Synopsis

This document seeks to identify the climatic events that had the greatest impact in the economy and health of the American population between 1996 and 2011, by analysing the U.S. National Oceanic and Atmospheric Administration’s database.

The exploratory analysis of data suggests that tornados and excessive heat had the greatest impact on health, while floods and hurricanes/typhoons had the greatest impact in the economy.

Data Processing

In this section we import, tidy and explore the U.S. National Oceanic and Atmospheric Administration’s (NOAA) database.

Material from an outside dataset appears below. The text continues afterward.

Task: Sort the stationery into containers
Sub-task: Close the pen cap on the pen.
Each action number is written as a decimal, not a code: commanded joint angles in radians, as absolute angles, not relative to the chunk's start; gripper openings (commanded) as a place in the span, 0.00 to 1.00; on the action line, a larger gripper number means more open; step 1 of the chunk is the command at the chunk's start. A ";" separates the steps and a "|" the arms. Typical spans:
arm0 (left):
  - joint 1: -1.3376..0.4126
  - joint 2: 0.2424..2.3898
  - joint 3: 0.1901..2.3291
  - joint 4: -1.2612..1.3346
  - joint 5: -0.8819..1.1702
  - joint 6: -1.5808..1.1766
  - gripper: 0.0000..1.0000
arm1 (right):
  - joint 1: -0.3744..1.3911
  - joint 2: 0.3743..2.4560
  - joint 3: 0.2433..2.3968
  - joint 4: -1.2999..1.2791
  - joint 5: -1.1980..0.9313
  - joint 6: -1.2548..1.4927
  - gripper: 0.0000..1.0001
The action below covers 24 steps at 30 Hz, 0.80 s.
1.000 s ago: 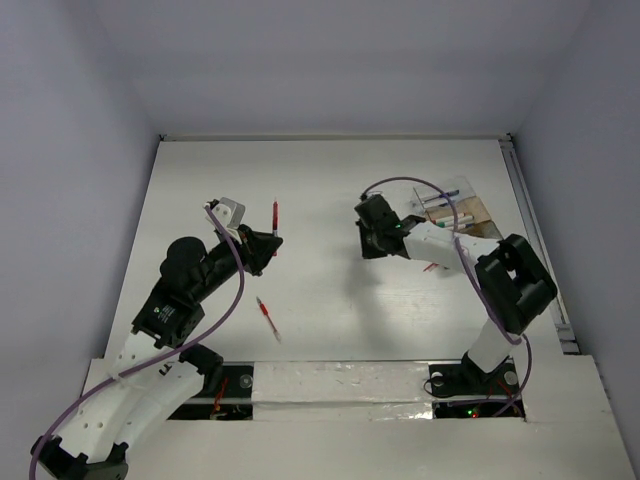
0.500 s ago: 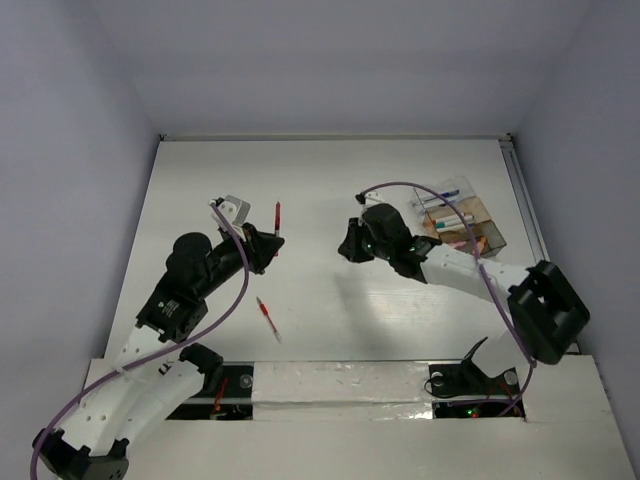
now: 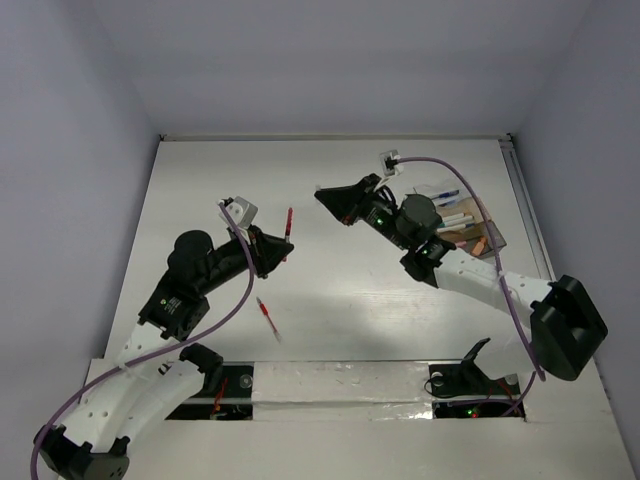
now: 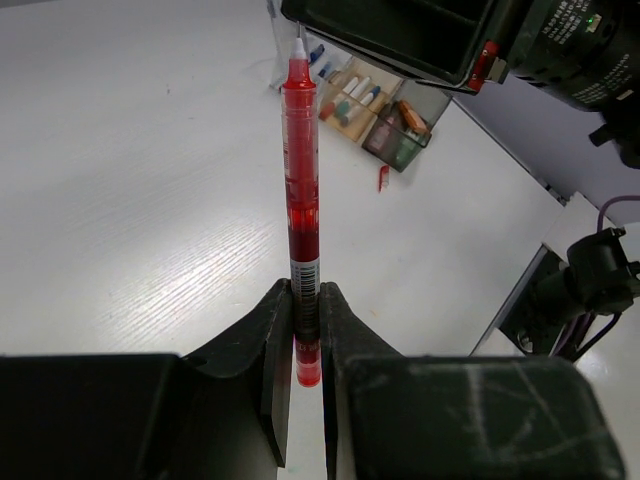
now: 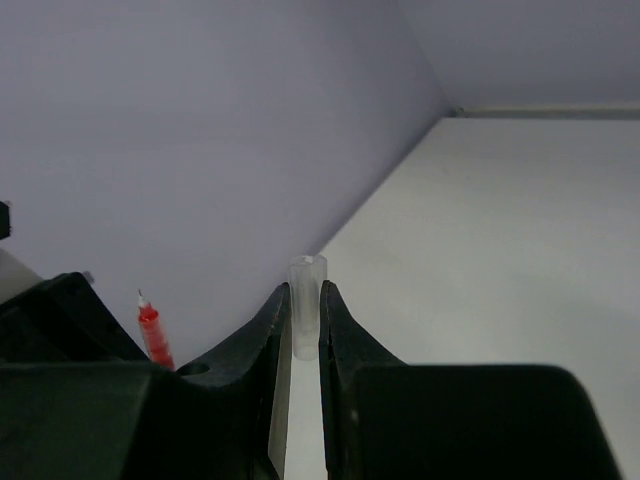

First, we load the R libraries that will be used throughout the process.

library(dplyr, verbose = FALSE, quietly = TRUE)
## 
## Attaching package: 'dplyr'
## The following objects are masked from 'package:stats':
## 
##     filter, lag
## The following objects are masked from 'package:base':
## 
##     intersect, setdiff, setequal, union
library(lubridate, verbose = FALSE, quietly = TRUE)
## 
## Attaching package: 'lubridate'
## The following object is masked from 'package:base':
## 
##     date
library(knitr, verbose = FALSE, quietly = TRUE)
library(tidyr, verbose = FALSE, quietly = TRUE)
library(ggplot2, verbose = FALSE, quietly = TRUE)

Load the data

We need to download the U.S. National Oceanic and Atmospheric Administration’s (NOAA) database, available at this link.

More information about this database can be found in this document from the National Weather Service Storm Data and in the FAQ.

if (!file.exists("storm.csv.bz2")) {
  download.file("https://d396qusza40orc.cloudfront.net/repdata%2Fdata%2FStormData.csv.bz2", "storm.csv.bz2")
}

data <- read.csv("storm.csv.bz2", stringsAsFactors = FALSE)

Clean the data

We select from the database the variables that will be used during the analysis:

  • EVTYPE: Climatic event type.
  • BGN_DATE: Start date of the climatic event.
  • FATALITIES: Number of deaths caused by the climact evet.
  • INJURIES: Number of injured caused by the climatic event.
  • PROPDMG: Property damage caused by the climatic event.
  • PROPDMGEXP: Multiplier of property damage.
  • CROPDMG: Crops damage caused by the climatic event..
  • CROPDMGEXP: Multiplier of crops damage.
sel <- select(data, EVTYPE, BGN_DATE, FATALITIES, INJURIES, PROPDMG, PROPDMGEXP, CROPDMG, CROPDMGEXP)

We correct the start date of the climatic event and select the events that happened since 1996. Although there is data available since 1950, we will only consider data from 1996 onwards because information regarding climatic events is incomplete prior to that year.

sel$BGN_DATE <- mdy_hms(sel$BGN_DATE)
sel <- filter(sel, BGN_DATE >= ymd("1996-01-01"))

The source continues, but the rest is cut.